La stratégie de Joe Biden du grand retour de l’Amérique dans les affaires internationales et de l’affrontement entre démocraties et régimes autocratiques semble mise à mal. Nos valeurs occidentales de démocratie sont désormais remises en cause par les guerres dévastatrices que nos pays ont menées et leurs cohortes de malheurs pour les populations civiles… Le cynisme ne paie plus.
Quant à l’Union Européenne, elle a sans doute raté le coche d’un rapprochement avec la Russie en reprenant depuis l’arrivée de la nouvelle Administration américaine sa politique du « business as usual », prenant le risque de diviser les Européens comme on a pu le voir au sujet du vaccin russe Sputnik V, ou encore sur le dossier Nord Stream 2, cher à Angela Merkel mais que la France demande d’abandonner pour complaire à l’allié américain.
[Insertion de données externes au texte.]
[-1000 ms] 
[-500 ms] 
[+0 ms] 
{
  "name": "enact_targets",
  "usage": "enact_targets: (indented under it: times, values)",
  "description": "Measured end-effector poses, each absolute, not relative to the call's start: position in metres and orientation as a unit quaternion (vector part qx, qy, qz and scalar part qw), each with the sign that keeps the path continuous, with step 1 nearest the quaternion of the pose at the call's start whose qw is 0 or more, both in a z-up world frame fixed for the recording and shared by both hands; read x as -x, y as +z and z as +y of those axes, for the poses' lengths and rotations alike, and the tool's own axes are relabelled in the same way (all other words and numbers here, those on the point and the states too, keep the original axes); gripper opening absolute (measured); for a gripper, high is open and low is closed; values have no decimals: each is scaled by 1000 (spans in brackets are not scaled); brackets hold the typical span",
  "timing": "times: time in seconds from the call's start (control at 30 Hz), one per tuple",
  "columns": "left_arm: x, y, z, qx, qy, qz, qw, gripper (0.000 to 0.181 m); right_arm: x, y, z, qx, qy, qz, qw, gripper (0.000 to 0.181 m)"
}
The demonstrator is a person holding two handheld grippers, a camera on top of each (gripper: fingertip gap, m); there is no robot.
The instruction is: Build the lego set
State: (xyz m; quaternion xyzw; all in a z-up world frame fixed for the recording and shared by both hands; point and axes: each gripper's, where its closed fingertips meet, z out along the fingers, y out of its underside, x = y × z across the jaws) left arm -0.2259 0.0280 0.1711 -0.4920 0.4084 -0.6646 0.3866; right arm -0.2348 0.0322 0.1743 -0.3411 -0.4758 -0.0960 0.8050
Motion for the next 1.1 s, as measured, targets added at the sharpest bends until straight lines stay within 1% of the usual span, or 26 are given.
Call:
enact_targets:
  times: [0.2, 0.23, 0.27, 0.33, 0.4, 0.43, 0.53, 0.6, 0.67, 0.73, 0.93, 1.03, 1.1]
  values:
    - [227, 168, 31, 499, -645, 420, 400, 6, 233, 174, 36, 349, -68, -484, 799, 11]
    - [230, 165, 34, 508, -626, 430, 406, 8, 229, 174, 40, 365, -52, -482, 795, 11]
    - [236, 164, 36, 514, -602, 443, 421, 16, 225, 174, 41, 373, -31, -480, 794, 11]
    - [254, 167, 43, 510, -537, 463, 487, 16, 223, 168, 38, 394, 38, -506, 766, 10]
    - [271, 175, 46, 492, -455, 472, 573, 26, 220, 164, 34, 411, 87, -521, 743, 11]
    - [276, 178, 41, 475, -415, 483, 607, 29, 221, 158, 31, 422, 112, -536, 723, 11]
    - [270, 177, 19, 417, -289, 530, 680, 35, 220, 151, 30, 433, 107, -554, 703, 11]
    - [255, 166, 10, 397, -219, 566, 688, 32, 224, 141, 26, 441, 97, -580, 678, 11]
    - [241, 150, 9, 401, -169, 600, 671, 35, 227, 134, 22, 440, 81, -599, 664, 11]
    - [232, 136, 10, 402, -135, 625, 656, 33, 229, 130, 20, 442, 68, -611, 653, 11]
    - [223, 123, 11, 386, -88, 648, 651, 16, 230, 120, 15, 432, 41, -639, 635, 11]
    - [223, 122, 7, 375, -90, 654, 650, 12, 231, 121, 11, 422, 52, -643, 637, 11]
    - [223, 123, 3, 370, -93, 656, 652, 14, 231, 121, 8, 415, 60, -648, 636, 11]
On a le sentiment que les Européens font tout pour conforter un axe Russie – Chine – Iran, « les alliés de la souveraineté » qui sonnerait définitivement la fin d’une Europe indépendante.
Revenir dans le JCPOA – version initiale, en levant les sanctions contre Téhéran – les Etats-Unis et l’Europe ne peuvent plus se permettre le bras de fer version Trump – reste le seul moyen d’éviter un chamboulement géopolitique dangereux au Moyen-Orient dont l’Occident ne sortira pas vainqueur.
En organisant une réunion de la Commission mixte du JCPOA afin d’y mener un dernier effort diplomatique entre tous les signataires de l’Accord (Chine, Russie, Allemagne, France, Angleterre) sans les Etats-Unis, l’Union Européenne tente de peser. Souhaitons qu’elle ait la force nécessaire pour réussir à imposer à une Amérique sous influence le retour plein et entier à l’Accord initial avant qu’il ne soit trop tard..
C’est la seule façon pour les Etats-Unis d’éviter un camouflet et de revenir dans la légalité internationale ; la seule façon pour l’Europe de montrer qu’elle existe ; la seule façon de sauver la paix.